* **Task item**: Every line of the data must be set down exactly as shown.

* **Data extract**:
↓
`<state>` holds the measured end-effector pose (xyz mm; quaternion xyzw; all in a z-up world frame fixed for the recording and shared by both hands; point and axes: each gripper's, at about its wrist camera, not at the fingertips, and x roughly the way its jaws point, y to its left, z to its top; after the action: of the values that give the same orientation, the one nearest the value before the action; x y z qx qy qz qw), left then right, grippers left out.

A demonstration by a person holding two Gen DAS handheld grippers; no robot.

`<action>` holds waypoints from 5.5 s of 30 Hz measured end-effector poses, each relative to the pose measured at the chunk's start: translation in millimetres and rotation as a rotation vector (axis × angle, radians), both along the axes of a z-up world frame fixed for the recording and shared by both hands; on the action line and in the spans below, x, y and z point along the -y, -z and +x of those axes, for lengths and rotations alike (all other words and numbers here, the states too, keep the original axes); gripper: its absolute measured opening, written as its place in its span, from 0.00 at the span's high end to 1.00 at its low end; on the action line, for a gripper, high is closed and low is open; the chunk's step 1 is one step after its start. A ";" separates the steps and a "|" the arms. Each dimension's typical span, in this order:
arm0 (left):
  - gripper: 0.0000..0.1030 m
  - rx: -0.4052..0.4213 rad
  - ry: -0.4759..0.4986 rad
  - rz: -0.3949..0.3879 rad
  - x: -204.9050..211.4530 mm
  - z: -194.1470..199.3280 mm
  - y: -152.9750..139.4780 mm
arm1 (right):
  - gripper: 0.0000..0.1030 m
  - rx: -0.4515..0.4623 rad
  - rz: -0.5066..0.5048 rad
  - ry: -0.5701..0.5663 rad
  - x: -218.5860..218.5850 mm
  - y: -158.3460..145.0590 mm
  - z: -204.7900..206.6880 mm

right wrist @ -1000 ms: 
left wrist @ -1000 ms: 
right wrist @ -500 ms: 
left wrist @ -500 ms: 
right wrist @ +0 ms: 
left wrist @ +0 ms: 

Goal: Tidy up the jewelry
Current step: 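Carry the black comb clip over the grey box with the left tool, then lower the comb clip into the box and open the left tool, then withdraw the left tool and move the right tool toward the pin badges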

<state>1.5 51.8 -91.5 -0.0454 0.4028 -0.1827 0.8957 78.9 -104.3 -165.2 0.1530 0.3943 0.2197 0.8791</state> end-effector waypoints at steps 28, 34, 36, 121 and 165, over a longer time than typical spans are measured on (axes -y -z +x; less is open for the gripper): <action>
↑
* **Exercise result**:
`<state>` holds the measured end-effector pose (xyz mm; quaternion xyzw; all in a z-up world frame fixed for the recording and shared by both hands; point and axes: each gripper's, at about its wrist camera, not at the fingertips, and x roughly the way its jaws point, y to its left, z to its top; after the action: of the values that give the same orientation, the one nearest the value before the action; x y z qx qy qz qw), left then right, grippers left out.

A demonstration by a person holding two Gen DAS handheld grippers; no robot.

`<action>` holds waypoints from 5.5 s of 30 Hz measured end-effector poses, each relative to the pose measured at the chunk's start: translation in millimetres and rotation as a rotation vector (axis × angle, radians), both along the axes of a z-up world frame fixed for the recording and shared by both hands; on the action line and in the spans below, x, y and z point along the -y, -z and +x of those axes, for lengths and rotations alike (all other words and numbers here, the states too, keep the original axes); gripper: its absolute measured opening, written as its place in its span, from 0.00 at the span's high end to 1.00 at its low end; on the action line, for a gripper, high is closed and low is open; the chunk's step 1 is one step after its start. A ";" separates the steps and a "|" the arms. Each dimension's typical span, in this order:
arm0 (left):
  - gripper: 0.0000..0.1030 m
  - rx: -0.4052..0.4213 rad
  - ry: -0.4759..0.4986 rad
  - rz: -0.3949..0.3879 rad
  - x: -204.9050..211.4530 mm
  - z: -194.1470..199.3280 mm
  - y: -152.9750..139.4780 mm
arm1 (right):
  - gripper: 0.0000..0.1030 m
  - rx: -0.4515..0.4623 rad
  - rz: -0.5066..0.5048 rad
  - ry: -0.5701..0.5663 rad
  - x: -218.5860..218.5850 mm
  - y: -158.3460..145.0590 mm
  - z: -204.7900..206.6880 mm

right wrist @ -1000 ms: 
left wrist @ -1000 ms: 
right wrist @ -500 ms: 
left wrist @ -500 ms: 
right wrist @ +0 ms: 
left wrist @ +0 ms: 

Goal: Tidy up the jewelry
Current step: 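Carry the black comb clip over the grey box with the left tool, then lower the comb clip into the box and open the left tool, then withdraw the left tool and move the right tool toward the pin badges
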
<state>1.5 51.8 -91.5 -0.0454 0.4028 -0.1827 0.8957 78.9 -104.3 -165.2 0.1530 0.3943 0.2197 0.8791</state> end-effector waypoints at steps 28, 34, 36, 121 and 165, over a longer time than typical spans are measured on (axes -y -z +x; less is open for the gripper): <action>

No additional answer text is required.